Question

Solve the following equation: \[{9^{|3x - 1|}} = {3^{8x - 2}}\].

Answer 1

Hint: We will use the properties of exponential powers. We know, \[{a^c} = {a^d} \Rightarrow c = d\]. On the left hand side, the base is \[9\] and on the right hand side the base is \[3\]. We can write \[9\] as \[{3^2}\]. Then, we know \[{\left( {{a^c}} \right)^d} = {a^{cd}}\]. Writing \[9\] as \[{3^2}\], we will have the same base on both sides and then we will equate the powers. After equating powers, we will obtain an equation with modulus terms. We know, if \[|x| = y\] then \[x = \pm y\]. We will then make two cases and obtain two values of \[x\]from each of the equations.
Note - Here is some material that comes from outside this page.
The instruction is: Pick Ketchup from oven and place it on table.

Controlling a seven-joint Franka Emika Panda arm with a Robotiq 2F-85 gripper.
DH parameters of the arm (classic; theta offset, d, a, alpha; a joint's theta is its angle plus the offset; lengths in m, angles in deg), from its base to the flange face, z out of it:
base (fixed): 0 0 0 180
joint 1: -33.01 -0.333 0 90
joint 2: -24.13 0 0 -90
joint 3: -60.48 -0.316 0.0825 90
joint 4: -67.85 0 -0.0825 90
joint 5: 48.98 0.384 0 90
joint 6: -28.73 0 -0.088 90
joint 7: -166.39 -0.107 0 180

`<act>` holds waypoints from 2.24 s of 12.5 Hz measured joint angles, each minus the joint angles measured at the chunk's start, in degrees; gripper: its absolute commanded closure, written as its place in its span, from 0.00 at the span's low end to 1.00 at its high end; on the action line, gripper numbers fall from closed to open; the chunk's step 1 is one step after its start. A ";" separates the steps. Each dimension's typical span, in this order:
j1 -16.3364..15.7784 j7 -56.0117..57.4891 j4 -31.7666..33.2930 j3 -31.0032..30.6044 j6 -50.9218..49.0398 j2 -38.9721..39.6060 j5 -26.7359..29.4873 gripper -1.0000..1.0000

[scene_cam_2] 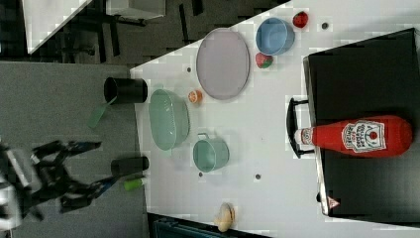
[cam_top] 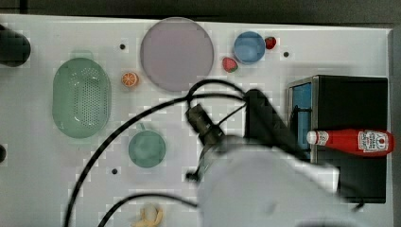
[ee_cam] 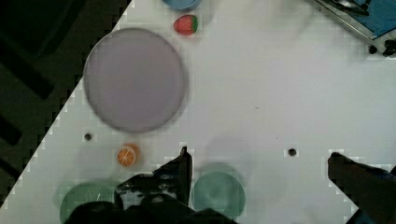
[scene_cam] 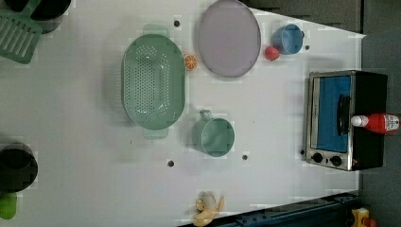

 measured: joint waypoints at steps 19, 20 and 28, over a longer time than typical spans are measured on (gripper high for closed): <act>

Complete step by step answer:
We need to solve for \[x\] in the equation : \[{9^{|3x - 1|}} = {3^{8x - 2}}\]
Now, writing \[9\]as \[3 \times 3 = {3^2}\]in the above equation, we get
\[{\left( {{3^2}} \right)^{|3x - 1|}} = {\left( 3 \right)^{8x - 2}}\]
Now, using \[{\left( {{a^c}} \right)^d} = {a^{cd}}\], we have
\[{\left( 3 \right)^{2 \times |3x - 1|}} = {\left( 3 \right)^{8x - 2}}\]
Using exponential property \[{a^c} = {a^d} \Rightarrow c = d\], we have
\[2 \times |3x - 1| = 8x - 2\]
Now, dividing the left hand side and right hand side by \[2\]
\[\dfrac{{2 \times |3x - 1|}}{2} = \dfrac{{8x - 2}}{2}\]
Taking out \[2\]common from the Numerator of the right hand side.
\[\dfrac{{2 \times |3x - 1|}}{2} = \dfrac{{2 \times (4x - 1)}}{2}\]
Now, cancelling \[2\]from left and right hand side both, we get
\[|3x - 1| = 4x - 1\]
Now using \[|x| = y \Rightarrow x = \pm y\] in the above equation
\[3x - 1 = \pm (4x - 1)\]
We will now separate them into two cases.
CASE 1 - \[3x - 1 = + (4x - 1)\]
CASE 2 - \[3x - 1 = - (4x - 1)\]
Now, solving for \[x\] from both the equations.
From CASE 1:
\[3x - 1 = + (4x - 1)\]
\[3x - 1 = 4x - 1\]
Now, reshuffling the equations, we get
\[3x - 4x = - 1 + 1\]
Solving both Left Hand Side and Right
\[ - 1x = 0\]
\[ - x = 0\]
Now, multiplying both the side by \[ - 1\]
\[ - 1( - x) = ( - 1)0\]
\[x = 0 - - - - - (1)\]
From CASE 2:
\[3x - 1 = - (4x - 1)\]
Opening the brackets, we get
\[3x - 1 = - 4x - ( - 1)\]
\[3x - 1 = - 4x + 1\]
Now, reshuffling the terms in the above equations
\[3x + 4x = + 1 + 1\]
Solving the Right Hand Side and Left Hand Side
\[7x = 2\]
Dividing both the sides by \[7\], we get
\[\dfrac{{7x}}{7} = \dfrac{2}{7}\]
\[x = \dfrac{2}{7} - - - - - (2)\]
From (1) and (2), we get
\[x = 0\] and \[x = \dfrac{2}{7}\], which is the required answer.

Note:
We need to be very thorough with the properties of exponential powers. Unless and until we don’t make the base same, we won’t be able to solve it. And, when we are solving a modulus problem, we usually don’t consider the two cases but solve for the plus case only. Considering two cases, we need to solve them separately and then we will get two different values of \[x\]. While solving the equations, we need to be very careful with the signs.